An increased prevalence of DVAs was reported in association with extensive head and neck venolymphatic malformations. In a series of 40 patients with facial venous malformations, 20% had associated DVAs and 12.5% had multiple DVAs.¹² In a series of 33 patients with orbital and periorbital lymphatic or venolymphatic malformations, up to 60% of patients had associated DVAs.¹³ We did not encounter associated head and neck vascular malformations in our study population, and we did not find an association between CMMRD and vascular malformations in the literature. It has been suggested that DVAs may be part of intracranial manifestations of neurocutaneous disorders because there are case reports describing an association between DVAs and blue rubber bleb nevus syndrome.^14,15 Patients with CMMRD have not been reported to have any association with blue rubber bleb nevus syndrome, but there is a known phenotypic overlap with neurofibromatosis type 1, most commonly café-au-lait macules.¹⁶ However, there are no known reports describing the prevalence of DVAs in patients with neurofibromatosis type 1. From our experience (unpublished data), the prevalence of DVAs in the neurofibromatosis type 1 population is not as high as that seen in this study. Baas et al¹⁷ reported an association between corpus callosum agenesis, gray matter heterotopia, and CMMRD; these findings were not present in our study group.

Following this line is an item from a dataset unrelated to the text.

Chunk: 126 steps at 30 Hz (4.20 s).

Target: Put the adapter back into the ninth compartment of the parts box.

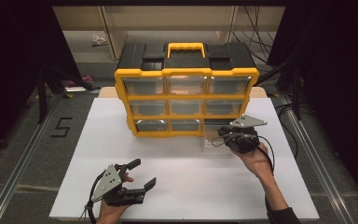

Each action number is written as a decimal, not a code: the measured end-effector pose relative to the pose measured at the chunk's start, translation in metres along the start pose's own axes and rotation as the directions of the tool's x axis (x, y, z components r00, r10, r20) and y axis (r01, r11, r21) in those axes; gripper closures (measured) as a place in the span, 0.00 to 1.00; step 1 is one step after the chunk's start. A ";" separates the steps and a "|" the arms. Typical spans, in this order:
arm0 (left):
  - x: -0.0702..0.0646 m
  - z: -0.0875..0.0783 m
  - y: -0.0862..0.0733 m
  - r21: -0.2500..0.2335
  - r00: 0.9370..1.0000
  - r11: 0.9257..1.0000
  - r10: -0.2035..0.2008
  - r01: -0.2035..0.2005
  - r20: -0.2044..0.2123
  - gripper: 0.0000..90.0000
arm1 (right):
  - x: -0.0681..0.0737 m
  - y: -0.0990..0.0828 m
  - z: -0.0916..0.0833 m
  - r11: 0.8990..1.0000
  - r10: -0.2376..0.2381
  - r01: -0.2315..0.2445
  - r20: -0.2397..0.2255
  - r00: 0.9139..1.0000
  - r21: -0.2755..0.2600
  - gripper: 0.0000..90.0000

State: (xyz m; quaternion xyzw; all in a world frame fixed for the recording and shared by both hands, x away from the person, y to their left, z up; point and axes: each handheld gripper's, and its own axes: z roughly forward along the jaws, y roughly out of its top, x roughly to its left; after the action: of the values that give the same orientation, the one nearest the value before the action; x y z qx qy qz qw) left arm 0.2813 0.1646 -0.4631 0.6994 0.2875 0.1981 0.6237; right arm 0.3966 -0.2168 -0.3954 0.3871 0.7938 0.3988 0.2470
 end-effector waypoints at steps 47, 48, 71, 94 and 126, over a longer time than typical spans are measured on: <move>0.000 0.000 0.000 0.003 1.000 1.000 0.000 0.000 0.002 0.19 | 0.017 0.007 -0.007 0.999 0.021 -0.022 -0.035 0.999 -0.036 0.38; 0.000 0.000 0.000 0.003 1.000 1.000 0.000 0.000 0.002 0.19 | 0.018 0.008 -0.007 0.999 0.023 -0.024 -0.038 0.999 -0.037 0.38; 0.000 0.000 0.000 0.001 1.000 1.000 -0.002 0.002 0.000 0.19 | 0.034 0.009 -0.012 0.993 0.042 -0.054 -0.123 0.991 -0.100 0.33; 0.000 0.000 0.000 0.001 1.000 1.000 -0.001 0.001 0.001 0.19 | 0.048 0.006 -0.024 0.983 0.039 -0.068 -0.163 0.986 -0.173 0.32; 0.000 0.000 0.000 0.002 1.000 1.000 0.001 -0.001 0.002 0.19 | 0.054 -0.007 -0.043 0.961 0.043 -0.095 -0.199 0.979 -0.260 0.30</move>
State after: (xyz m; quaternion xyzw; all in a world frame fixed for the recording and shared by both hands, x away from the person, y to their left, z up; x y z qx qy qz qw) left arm 0.2812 0.1645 -0.4631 0.7005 0.2866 0.1974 0.6231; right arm 0.3321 -0.1944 -0.3819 0.3376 0.7383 0.5464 0.2057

Jones et al¹⁸ reported an increased prevalence of DVAs in a population of patients with primary brain tumors compared with the healthy population; in their study, 10.2% of patients with brain tumors had a DVA present compared with 5.3% of the control group. Among patients with DVAs, only 4 had >1 DVA. They did not find any correlation between the tumor and DVA locations, which is consistent with our results of no correlation between tumor site and DVA location. In their study, they did not mention whether children with CMMRD were included among the patients with brain tumors. Among studies describing patients with CMMRD, in a French cohort of 31 patients,¹⁹ there was mention of only 2 patients with intracranial angiomas; assuming the term “angioma” represents a DVA, this finding is very different from the prevalence in our study. In the French cohort, the description of intracranial abnormalities is based on patients' physician reports and not on dedicated evaluation of brain MR imaging by a neuroradiologist. Because a DVA may be considered a normal variant, its mention may be omitted from radiology reports; this may explain the discrepancy. Most studies describing patients with CMMRD are dedicated to the clinical course and genetics; we did not find, to date, an additional description of associated intracranial vascular malformations.

In a child with a tumor, clinical suspicion of CMMRD arises when coexistence of several features is observed. These include a consanguineous family, café au-lait spots (possibly mimicking neurofibromatosis type 1), and a family history of malignancies in young relatives, especially brain tumors, lymphomas, or leukemias. Indeed, these and additional clinical manifestations were recently suggested to serve as criteria for a clinical diagnosis of CMMRD.¹ Our data suggest that the presence of multiple DVAs in an MR imaging of the brain with an associated brain tumor or other CMMRD-related malignancy can be another clue to the diagnosis. This marker can be especially helpful to determine the clinical diagnosis of CMMRD in individuals who are unaffected by cancer and in whom the genetic tests are inconclusive. Most interesting, in 2 patients, in whom there was clinical suspicion of CMMRD, the lack of DVAs was associated with negative molecular evidence of CMMRD (unpublished data).

The main limitation of this study is the small group of patients. Further assessment of larger patient cohorts from the international consortia will further delineate the exact prevalence of DVAs and the characteristics of DVAs in this patient population. However, the presence of multiple DVAs in all patients in this study has no parallel description in any other pathology, supporting the important role of DVAs for the clinical diagnosis of CMMRD.